WASHINGTON (CN) - Wilbur Ross had been secretary of commerce just two months when he emailed staffers about making a change to the census, one that could shape Democratic politics for 10 years to come. At Supreme Court oral arguments Tuesday, his missive is expected to figure prominently.
"I am mystified why nothing [has] been done in response to my months old request that we include the citizenship question," Ross wrote on May 2, 2017.
The secretary fired off the email just after 10 a.m. and soon received a reply. "We will get that in place," a staffer advised, adding that the effort would require the Commerce Department to work with the Justice Department.
For a federal judge in New York, the email was key to proving that Ross violated the public trust in pushing the citizenship question without following normal administrative procedures. U.S. District Judge Jesse Furman cited this email and other exchanges in ruling that the Justice Department's request that the question be added to help it enforce the Voting Rights Act was not the real reason the question ended up on the census, despite the administration's earlier claims.
The government is fighting now for a reversal, but time is limited for it to finalize the 2020 survey census, meaning that the case has taken the unusual trajectory of bypassing a federal circuit court.
U.S. Solicitor General Noel Francisco is mounting the defense for the Trump administration. His brief argues that, even if Ross had ulterior reasons for adding the citizenship question to the census, those reasons should not invalidate the action.
"Agency action does not fail APA review merely because, as is often the case, the agency decision-maker has unstated reasons for supporting a policy decision in addition to a stated reason that is both rational and supported by the record," the brief states.

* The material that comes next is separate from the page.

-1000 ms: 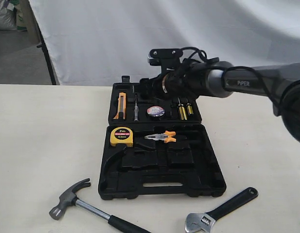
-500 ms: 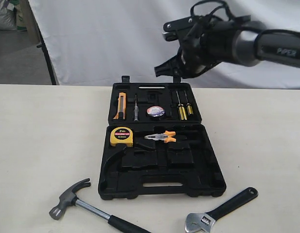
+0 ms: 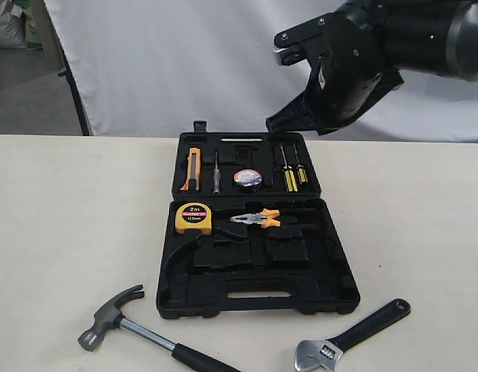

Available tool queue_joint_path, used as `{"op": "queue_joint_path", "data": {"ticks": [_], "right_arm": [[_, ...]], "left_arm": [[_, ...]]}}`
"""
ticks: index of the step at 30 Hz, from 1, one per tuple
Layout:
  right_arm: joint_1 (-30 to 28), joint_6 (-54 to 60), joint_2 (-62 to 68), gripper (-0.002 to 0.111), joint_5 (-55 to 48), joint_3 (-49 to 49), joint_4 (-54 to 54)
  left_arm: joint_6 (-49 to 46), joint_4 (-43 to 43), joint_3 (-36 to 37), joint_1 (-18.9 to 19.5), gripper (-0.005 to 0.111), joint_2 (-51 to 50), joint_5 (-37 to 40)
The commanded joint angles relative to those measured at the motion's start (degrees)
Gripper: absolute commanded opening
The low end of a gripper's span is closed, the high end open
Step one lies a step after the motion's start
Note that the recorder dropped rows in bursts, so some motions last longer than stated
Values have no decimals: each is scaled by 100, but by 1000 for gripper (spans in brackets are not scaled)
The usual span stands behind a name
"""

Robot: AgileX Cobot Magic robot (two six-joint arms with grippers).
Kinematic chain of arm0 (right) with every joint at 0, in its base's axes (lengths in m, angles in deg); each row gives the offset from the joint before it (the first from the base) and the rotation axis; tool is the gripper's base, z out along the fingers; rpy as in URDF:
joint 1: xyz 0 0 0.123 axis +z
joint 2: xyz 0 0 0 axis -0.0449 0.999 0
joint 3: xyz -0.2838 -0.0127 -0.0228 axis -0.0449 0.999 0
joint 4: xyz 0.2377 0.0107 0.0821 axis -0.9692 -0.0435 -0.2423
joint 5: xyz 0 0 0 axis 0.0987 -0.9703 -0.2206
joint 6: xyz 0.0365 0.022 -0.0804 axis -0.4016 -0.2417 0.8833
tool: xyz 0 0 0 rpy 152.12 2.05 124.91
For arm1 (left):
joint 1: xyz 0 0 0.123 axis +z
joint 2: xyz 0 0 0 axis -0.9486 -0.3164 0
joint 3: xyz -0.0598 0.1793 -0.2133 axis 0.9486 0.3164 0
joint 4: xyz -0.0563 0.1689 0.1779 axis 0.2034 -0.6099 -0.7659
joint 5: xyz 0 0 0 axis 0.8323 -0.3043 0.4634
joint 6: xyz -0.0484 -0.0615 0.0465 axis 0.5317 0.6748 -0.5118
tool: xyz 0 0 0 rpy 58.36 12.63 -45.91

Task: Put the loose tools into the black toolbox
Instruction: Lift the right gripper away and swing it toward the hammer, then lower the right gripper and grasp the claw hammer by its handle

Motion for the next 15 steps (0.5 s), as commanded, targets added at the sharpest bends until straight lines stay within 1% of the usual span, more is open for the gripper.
{"op": "queue_joint_path", "data": {"ticks": [1,6,8,11,15], "right_arm": [[283,72,-168,0,391,458,-83],[743,136,-120,0,646,719,-83],[951,195,-50,0,636,719,-83],[1414,239,79,0,713,719,-83],[1743,239,385,1,790,719,-25]], "left_arm": [[27,-25,-15,145,1,18,-41],[27,-25,-15,145,1,18,-41],[27,-25,-15,145,1,18,-41],[27,-25,-15,145,1,18,-41],[27,-25,-15,145,1,18,-41]]}}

The administration also says courts cannot be in the business of second-guessing what is fundamentally a policy judgment left for the political branches of government to decide.
"At the margins, each additional question on the decennial census yields additional useful information in exchange for potentially lower response rates and concomitantly higher follow-up costs," the administration's brief states. "Deciding whether the benefits outweigh the costs is fundamentally a policy judgment — one that Secretary Ross expressly made here."
Jonathan Entin, a professor at Case Western Reserve University School of Law, said one problem with this argument is that the Census Bureau expressly said adding the citizenship question would harm the count.
"This is one of those unusual situations where the secretary of commerce has rejected the views of the Census Bureau," Entin said in an interview. "To me that's a potential weakness for the government. It may not be fatal, but it certainly is an unusual posture because I can't think of a situation, in the last 50 years anyway, where there's been litigation about the census and the secretary of commerce has gone against the recommendations of the bureau."
Specifically, the Census Bureau's top scientist, John Abowd, advised Ross that including it on the census would reduce response rates for households that include people who are not citizens by at least 5.1 percentage points, a total of about 630,000 households. The Census Bureau follows up after the census to ensure correct counts, but the large increase in nonresponding households would increase the cost of the census by at least $27.5 million.
Abowd’s team further told Ross he could accomplish the Justice Department's goals with data the federal government already collects. In the end, the team gave Ross two alternative suggestions and expressly advised him not to add the question.